Mas, como de vez em quando acontece, uma coisa levou à outra e chegamos ao espetáculo super em cima da hora. As luzes já estavam se apagando quando nos sentamos em nossos lugares, e foi só ficar tudo escuro para Gael começar a chorar.

Devem ter se passados uns cinco segundos para a mulher da cadeira da frente olhar para trás, emburrada. E menos de cinco segundos para ela olhar uma segunda vez. Em menos de um minuto, ela já tinha olhado para trás emburrada umas dez vezes, e vamos lá: eu conheço esse tipo de olhar, porque eu mesma tive esse olhar durante anos.

Na minha vida passada, quando eu não acreditava em amor e minhas lembranças de uma família problemática na infância eram maiores e mais significativas do que minhas esperanças de viver algo diferente no futuro, este era meu olhar preferido. Porque detesto decepcioná-los, amados que me seguem, mas eu era dessas que, quando via uma criança chorando em um restaurante, por exemplo, comentava maliciosamente com as amigas que “bem que restaurante podia ter área de criança e de não-crianças, que nem tinha de fumante e não-fumante”. Sim, eu era.

Mas eu não me lembro de, desde que me tornei mãe, ter encontrado muitos olhares assim. Nesta situação, o mais comum é um olhar compassivo, do tipo “putz, que foda, entendo o que você está passando e desejo do fundo do coração que seu filho se acalme e que todos nós consigamos aproveitar a pequena fortuna que pagamos para estar aqui”.

Mas ao invés disso, o olhar dela, que estava sentada ao lado de uma moça que era nitidamente sua filha, queria dizer, “Criança maldita dos infernos, cale essa boca logo antes que eu amaldiçoe os seus antepassados, pise nos seus brinquedos e salgue as suas terras. O que está se passando com você não é problema meu e eu quero simplesmente que você se cale”.

Eu não esperava sentir o que senti naquele momento. Meu primeiríssimo impulso foi querer dar uma cutucadinha no ombro da mulher e desfazer o mal entendido. Não era possível que ela tivesse zero de compreensão com uma outra mulher numa situação como essa. Eu juro que o que eu queria dizer pra ela era, “ei, estamos juntas nesse barco minha irmã! Ontem foi você, hoje sou eu. Meu filho está com medo, eu não sei direito como lidar com isso, não quero te incomodar mas será que o certo é eu sair logo de cara daqui ao invés de encorajá-lo a enfrentar seus temores? O que você faria no meu lugar? Você está com a sua filha aí do lado… Me ajuda?”.

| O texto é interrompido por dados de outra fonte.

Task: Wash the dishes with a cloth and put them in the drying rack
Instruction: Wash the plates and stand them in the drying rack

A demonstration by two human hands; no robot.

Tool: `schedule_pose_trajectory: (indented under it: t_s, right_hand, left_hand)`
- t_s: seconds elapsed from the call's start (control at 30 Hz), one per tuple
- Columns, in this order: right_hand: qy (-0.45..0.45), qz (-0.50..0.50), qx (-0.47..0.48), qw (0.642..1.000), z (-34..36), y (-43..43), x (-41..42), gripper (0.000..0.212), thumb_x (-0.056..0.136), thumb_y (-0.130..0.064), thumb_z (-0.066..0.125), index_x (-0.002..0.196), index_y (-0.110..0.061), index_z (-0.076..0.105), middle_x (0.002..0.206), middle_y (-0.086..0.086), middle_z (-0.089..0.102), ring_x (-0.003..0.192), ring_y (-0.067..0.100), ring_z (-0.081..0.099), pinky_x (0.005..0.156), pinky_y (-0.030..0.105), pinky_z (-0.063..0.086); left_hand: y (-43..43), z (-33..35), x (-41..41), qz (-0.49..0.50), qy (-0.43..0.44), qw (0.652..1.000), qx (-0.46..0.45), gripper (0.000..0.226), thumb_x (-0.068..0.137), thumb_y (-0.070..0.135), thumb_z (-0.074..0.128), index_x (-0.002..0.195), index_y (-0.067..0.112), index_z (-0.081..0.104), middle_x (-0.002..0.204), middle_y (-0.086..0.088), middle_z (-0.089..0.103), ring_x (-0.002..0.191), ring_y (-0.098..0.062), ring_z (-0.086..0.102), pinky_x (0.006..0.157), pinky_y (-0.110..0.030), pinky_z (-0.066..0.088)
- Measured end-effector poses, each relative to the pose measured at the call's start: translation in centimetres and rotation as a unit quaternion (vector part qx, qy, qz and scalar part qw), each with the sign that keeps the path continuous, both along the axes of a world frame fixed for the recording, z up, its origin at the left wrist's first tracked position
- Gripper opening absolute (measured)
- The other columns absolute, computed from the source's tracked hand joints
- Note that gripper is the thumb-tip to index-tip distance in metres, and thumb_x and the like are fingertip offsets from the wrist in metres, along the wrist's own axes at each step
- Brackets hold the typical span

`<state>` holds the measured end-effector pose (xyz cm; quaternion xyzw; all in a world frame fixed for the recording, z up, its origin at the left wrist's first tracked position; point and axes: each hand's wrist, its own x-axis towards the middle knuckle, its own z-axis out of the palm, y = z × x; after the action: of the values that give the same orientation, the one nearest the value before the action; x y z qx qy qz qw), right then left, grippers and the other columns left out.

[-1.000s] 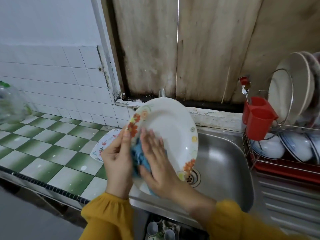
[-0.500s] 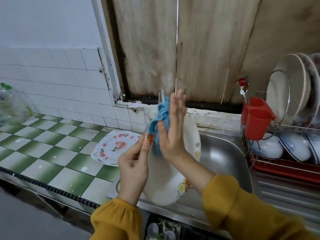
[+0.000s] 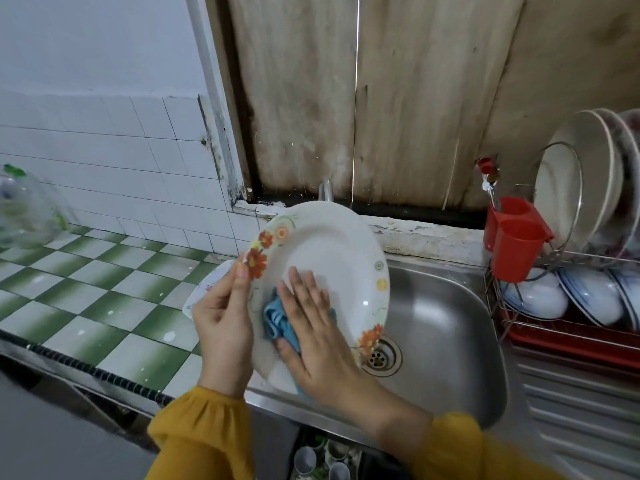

Mas o que saiu, contrariando todas as expectativas de uma pessoa que trabalha com desenvolvimento de pessoas, depois de cutucar minha irmã ao meu lado, foi: “estou saindo com Gael, porque se essa mulher da frente olhar feio pra gente mais uma vez eu vou enfiar a mão na cara dela”.

E eu saí.

Bufando.

Com Ricardo atrás de mim, chateado, é claro.

Mas duvido que ele estivesse ao ponto de enfiar a mão na cara de alguém.

Eu estava atônita: em um primeiro momento, não conseguia compreender de onde vinha tanta agressividade. Eu nem sequer me lembro de quando foi a última vez que senti tanta vontade de socar alguém; ignorar todo esse papo de autoconhecimento, de “incomodou doeu, leva pra casa que é teu” e, simplesmente, sentir uma vontade irresistível de enfiar a mão em uma pessoa porque ela me irritou. Eu não sou essa pessoa, que sai de algum lugar pra não esbofetear um outro ser humano!

Só que, aparentemente, eu sou.

Ou também sou.

E, de repente, eu entendi.

Jung tem uma frase que diz assim: “Enquanto você não tomar consciência do seu inconsciente, ele vai dominar a sua vida e você vai chamar isso de destino”. E eu já compartilhei por aqui o quanto tenho mergulhado fundo nos meus processos de cura, principalmente no que se remete à minha criança ferida.

A leitura do livro que estamos estudando nas Masterclasses do Portal Despertar tem me feito resgatar várias memórias da infância e mexido pra caramba comigo. Na semana passada, depois de ter um insight tamanho-família enquanto montava a aula que daria para os Despertos, entrei em uma LIVE no grupo do Portal no Facebook e, quando menos percebi, estava aos prantos.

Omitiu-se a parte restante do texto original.